Institute of Biomedical Engineering, University of Oxford, Oxford United Kingdom. F. Hoffmann-La Roche Ltd Basel, Switzerland.
Physiol Meas. 2020 Jun 19;41(5):054002. doi: 10.1088/1361-6579/ab8771.
Smartphone devices may enable out-of-clinic assessments in chronic neurological diseases. We describe the Draw a Shape (DaS) Test, a smartphone-based and remotely administered test of Upper Extremity (UE) function developed for people with multiple sclerosis (PwMS). This work introduces DaS-related features that characterise UE function and impairment, and aims to demonstrate how multivariate modelling of these metrics can reliably predict the 9-Hole Peg Test (9HPT), a clinician-administered UE assessment in PwMS.

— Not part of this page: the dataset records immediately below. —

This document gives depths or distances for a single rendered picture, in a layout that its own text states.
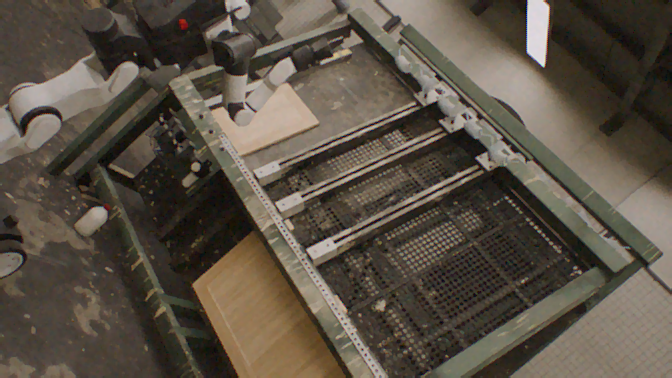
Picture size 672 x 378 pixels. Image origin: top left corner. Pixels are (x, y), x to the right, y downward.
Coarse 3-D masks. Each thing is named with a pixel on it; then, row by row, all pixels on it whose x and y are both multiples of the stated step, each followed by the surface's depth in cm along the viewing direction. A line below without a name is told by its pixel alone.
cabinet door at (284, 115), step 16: (272, 96) 318; (288, 96) 319; (224, 112) 309; (272, 112) 311; (288, 112) 311; (304, 112) 311; (224, 128) 302; (240, 128) 302; (256, 128) 303; (272, 128) 303; (288, 128) 303; (304, 128) 304; (240, 144) 295; (256, 144) 295
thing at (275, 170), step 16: (416, 96) 309; (432, 96) 309; (400, 112) 308; (416, 112) 309; (352, 128) 297; (368, 128) 298; (384, 128) 303; (320, 144) 290; (336, 144) 290; (352, 144) 297; (288, 160) 284; (304, 160) 284; (256, 176) 276; (272, 176) 279
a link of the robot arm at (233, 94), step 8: (224, 72) 215; (224, 80) 216; (232, 80) 214; (240, 80) 215; (224, 88) 218; (232, 88) 216; (240, 88) 217; (224, 96) 220; (232, 96) 218; (240, 96) 220; (224, 104) 222; (232, 104) 220; (240, 104) 221; (232, 112) 222; (240, 112) 222; (248, 112) 224; (232, 120) 224; (240, 120) 225; (248, 120) 226
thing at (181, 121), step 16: (160, 128) 305; (176, 128) 288; (192, 128) 298; (160, 144) 304; (176, 144) 285; (192, 144) 284; (176, 160) 295; (192, 160) 284; (208, 160) 278; (176, 176) 291; (192, 176) 279; (208, 176) 282; (192, 192) 283
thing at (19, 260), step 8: (8, 240) 210; (0, 248) 205; (8, 248) 207; (16, 248) 210; (0, 256) 209; (8, 256) 212; (16, 256) 215; (24, 256) 216; (0, 264) 213; (8, 264) 216; (16, 264) 218; (0, 272) 216; (8, 272) 217

The DaS Test instructed PwMS and healthy controls (HC) to trace predefined shapes on a smartphone screen. A total of 93 subjects (HC, n = 22; PwMS, n = 71) contributed both dominant and non-dominant handed DaS tests. PwMS subjects were characterised as those with normal (nPwMS, n = 50) and abnormal UE function (aPwMS, n = 21) with respect to their average 9HPT time (≤ or > 22.7 (s), respectively). L -regularization techniques, combined with linear least squares (OLS, IRLS), or non-linear support vector (SVR) or random forest (RFR) regression were investigated as functions to map relevant DaS features to 9HPT times.

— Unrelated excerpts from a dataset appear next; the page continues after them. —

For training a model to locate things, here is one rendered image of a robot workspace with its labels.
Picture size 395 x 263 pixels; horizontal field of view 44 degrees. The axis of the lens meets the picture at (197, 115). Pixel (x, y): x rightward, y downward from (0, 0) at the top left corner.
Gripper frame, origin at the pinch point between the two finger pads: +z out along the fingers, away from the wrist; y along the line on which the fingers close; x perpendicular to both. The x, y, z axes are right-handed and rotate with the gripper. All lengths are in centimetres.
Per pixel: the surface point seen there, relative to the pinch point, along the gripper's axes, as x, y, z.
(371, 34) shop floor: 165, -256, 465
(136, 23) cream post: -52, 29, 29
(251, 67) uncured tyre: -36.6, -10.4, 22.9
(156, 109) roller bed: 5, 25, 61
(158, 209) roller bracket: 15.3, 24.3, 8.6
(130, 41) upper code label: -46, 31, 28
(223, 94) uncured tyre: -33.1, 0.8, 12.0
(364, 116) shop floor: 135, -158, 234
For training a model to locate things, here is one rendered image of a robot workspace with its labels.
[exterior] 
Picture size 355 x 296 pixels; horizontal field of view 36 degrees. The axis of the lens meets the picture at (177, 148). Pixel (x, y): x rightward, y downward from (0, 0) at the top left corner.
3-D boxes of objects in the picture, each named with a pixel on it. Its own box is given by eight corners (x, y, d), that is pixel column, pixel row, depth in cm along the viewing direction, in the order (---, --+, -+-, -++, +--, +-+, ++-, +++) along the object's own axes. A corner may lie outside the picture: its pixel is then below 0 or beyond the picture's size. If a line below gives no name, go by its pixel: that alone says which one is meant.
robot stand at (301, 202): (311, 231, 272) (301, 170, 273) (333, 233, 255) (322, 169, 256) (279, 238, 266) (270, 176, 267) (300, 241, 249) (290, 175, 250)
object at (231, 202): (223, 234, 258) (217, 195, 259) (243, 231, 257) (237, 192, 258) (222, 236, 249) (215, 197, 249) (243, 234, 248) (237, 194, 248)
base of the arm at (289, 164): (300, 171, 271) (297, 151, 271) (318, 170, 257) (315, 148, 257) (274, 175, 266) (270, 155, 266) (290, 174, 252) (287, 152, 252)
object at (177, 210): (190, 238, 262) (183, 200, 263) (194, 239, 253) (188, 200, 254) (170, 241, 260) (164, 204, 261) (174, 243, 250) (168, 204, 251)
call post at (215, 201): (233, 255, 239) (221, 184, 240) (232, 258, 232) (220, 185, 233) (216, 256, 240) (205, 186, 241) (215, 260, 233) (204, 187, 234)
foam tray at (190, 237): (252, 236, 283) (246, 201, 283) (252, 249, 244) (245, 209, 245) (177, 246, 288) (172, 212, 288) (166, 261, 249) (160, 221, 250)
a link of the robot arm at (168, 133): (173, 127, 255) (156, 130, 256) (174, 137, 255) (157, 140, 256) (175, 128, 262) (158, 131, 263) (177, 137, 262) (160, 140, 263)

It was observed that average non-dominant handed 9HPT times were more accurately predicted by DaS features (r = 0.41, [Formula: see text] 0.05; MAE: 2.08 ± 0.34 (s)) than average dominant handed 9HPTs (r = 0.39, [Formula: see text] 0.05; MAE: 2.32 ± 0.43 (s)), using simple linear IRLS ([Formula: see text] 0.01). Moreover, it was found that the Mean absolute error (MAE) in predicted 9HPTs was comparable to the variability of actual 9HPT times within HC, nPwMS and aPwMS groups respectively. The 9HPT however exhibited large heteroscedasticity resulting in less stable predictions of longer 9HPT times.
This study demonstrates the potential of the smartphone-based DaS Test to reliably predict 9HPT times and remotely monitor UE function in PwMS.
智能手机设备可以实现慢性神经系统疾病的门诊外评估。我们描述了 Draw a Shape(DaS)测试,这是一种基于智能手机和远程管理的上肢(UE)功能测试,专为多发性硬化症(PwMS)患者开发。本研究介绍了与 DaS 相关的特征,这些特征可用于描述 UE 功能和损伤,并旨在证明对这些指标进行多元建模如何能够可靠地预测 9 孔钉测试(9HPT),这是一种针对 PwMS 患者的临床医生管理的 UE 评估。
DaS 测试指示 PwMS 和健康对照组(HC)在智能手机屏幕上追踪预定义的形状。共有 93 名受试者(HC,n = 22;PwMS,n = 71)分别贡献了惯用手和非惯用手的 DaS 测试。根据他们的平均 9HPT 时间(分别为≤或> 22.7(s)),将 PwMS 患者定义为 UE 功能正常(nPwMS,n = 50)和异常(aPwMS,n = 21)。研究了 L-正则化技术,结合线性最小二乘法(OLS,IRLS)、非线性支持向量(SVR)或随机森林(RFR)回归,作为将相关 DaS 特征映射到 9HPT 时间的函数。
观察到非惯用手的平均 9HPT 时间比惯用手的平均 9HPT 时间更能被 DaS 特征准确预测(r = 0.41,[公式:见正文] 0.05;MAE:2.08 ± 0.34(s)),使用简单的线性 IRLS([公式:见正文] 0.01)。此外,研究发现,与 HC、nPwMS 和 aPwMS 组内实际 9HPT 时间的变异性相比,预测的 9HPT 的平均绝对误差(MAE)是相当的。然而,9HPT 表现出较大的异方差性,导致较长 9HPT 时间的预测不太稳定。
本研究证明了基于智能手机的 DaS 测试具有可靠地预测 9HPT 时间和远程监测 PwMS 患者 UE 功能的潜力。